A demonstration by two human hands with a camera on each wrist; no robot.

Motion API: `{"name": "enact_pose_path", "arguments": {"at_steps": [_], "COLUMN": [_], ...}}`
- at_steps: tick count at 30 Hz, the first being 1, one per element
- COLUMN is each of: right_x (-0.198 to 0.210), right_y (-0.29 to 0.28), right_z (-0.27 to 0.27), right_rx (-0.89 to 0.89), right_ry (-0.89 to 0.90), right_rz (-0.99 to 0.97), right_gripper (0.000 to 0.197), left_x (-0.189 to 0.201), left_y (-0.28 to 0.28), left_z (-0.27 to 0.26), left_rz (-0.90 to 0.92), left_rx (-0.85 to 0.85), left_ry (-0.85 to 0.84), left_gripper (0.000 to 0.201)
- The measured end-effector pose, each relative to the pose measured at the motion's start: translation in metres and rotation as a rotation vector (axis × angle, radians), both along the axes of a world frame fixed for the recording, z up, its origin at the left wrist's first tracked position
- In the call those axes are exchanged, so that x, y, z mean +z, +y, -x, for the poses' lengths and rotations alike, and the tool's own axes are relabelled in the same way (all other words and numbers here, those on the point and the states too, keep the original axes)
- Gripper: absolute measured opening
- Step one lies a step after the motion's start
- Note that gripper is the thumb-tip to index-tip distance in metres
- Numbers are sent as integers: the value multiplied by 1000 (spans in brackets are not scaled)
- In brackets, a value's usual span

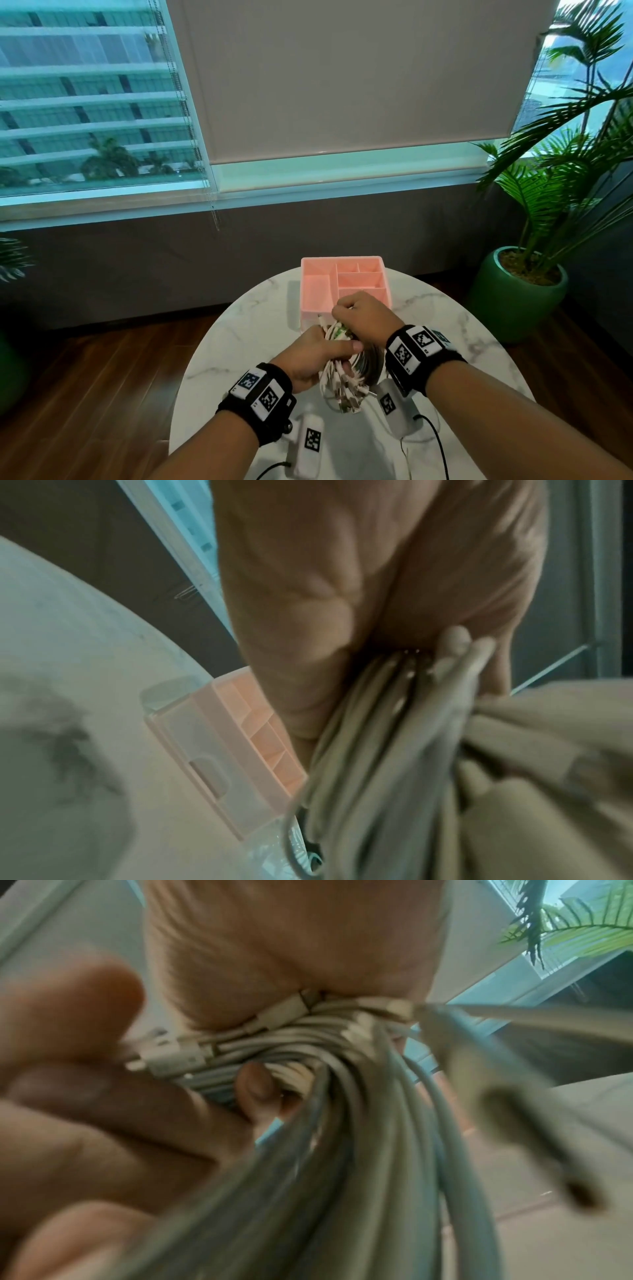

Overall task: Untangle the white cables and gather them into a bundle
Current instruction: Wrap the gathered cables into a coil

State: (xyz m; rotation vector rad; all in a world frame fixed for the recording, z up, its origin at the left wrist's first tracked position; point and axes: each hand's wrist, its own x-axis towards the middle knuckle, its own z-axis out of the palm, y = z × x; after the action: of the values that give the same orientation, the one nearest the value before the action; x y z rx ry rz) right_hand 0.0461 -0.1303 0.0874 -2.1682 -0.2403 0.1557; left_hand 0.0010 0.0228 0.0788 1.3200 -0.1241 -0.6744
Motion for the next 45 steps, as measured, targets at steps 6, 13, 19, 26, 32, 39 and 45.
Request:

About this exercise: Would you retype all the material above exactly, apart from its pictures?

Result of this exercise:
A demonstration by two human hands with a camera on each wrist; no robot.

Motion API: `{"name": "enact_pose_path", "arguments": {"at_steps": [_], "COLUMN": [_], ...}}`
- at_steps: tick count at 30 Hz, the first being 1, one per element
- COLUMN is each of: right_x (-0.198 to 0.210), right_y (-0.29 to 0.28), right_z (-0.27 to 0.27), right_rx (-0.89 to 0.89), right_ry (-0.89 to 0.90), right_rz (-0.99 to 0.97), right_gripper (0.000 to 0.197), left_x (-0.189 to 0.201), left_y (-0.28 to 0.28), left_z (-0.27 to 0.26), left_rz (-0.90 to 0.92), left_rx (-0.85 to 0.85), left_ry (-0.85 to 0.84), left_gripper (0.000 to 0.201)
- The measured end-effector pose, each relative to the pose measured at the motion's start: translation in metres and rotation as a rotation vector (axis × angle, radians), both along the axes of a world frame fixed for the recording, z up, its origin at the left wrist's first tracked position
- In the call those axes are exchanged, so that x, y, z mean +z, +y, -x, for the poses' lengths and rotations alike, and the tool's own axes are relabelled in the same way (all other words and numbers here, those on the point and the states too, keep the original axes)
- Gripper: absolute measured opening
- Step one lies a step after the motion's start
- Note that gripper is the thumb-tip to index-tip distance in metres
- Numbers are sent as integers: the value multiplied by 1000 (spans in brackets are not scaled)
- In brackets, a value's usual span


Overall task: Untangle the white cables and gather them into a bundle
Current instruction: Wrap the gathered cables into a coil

State: (xyz m; rotation vector rad; all in a world frame fixed for the recording, z up, its origin at the left wrist's first tracked position; point and axes: each hand's wrist, its own x-axis towards the middle knuckle, its own z-axis out of the palm, y = z × x; after the action: of the values that give the same orientation, the one nearest the value before the action; x y z rx ry rz) right_hand 0.0461 -0.1303 0.0874 -2.1682 -0.2403 0.1557; left_hand 0.0010 0.0228 0.0788 1.3200 -0.1241 -0.6744
Motion for the next 45 steps, as measured, targets at steps 6, 13, 19, 26, 32, 39 and 45.
Request:

No additional work remains on the exercise.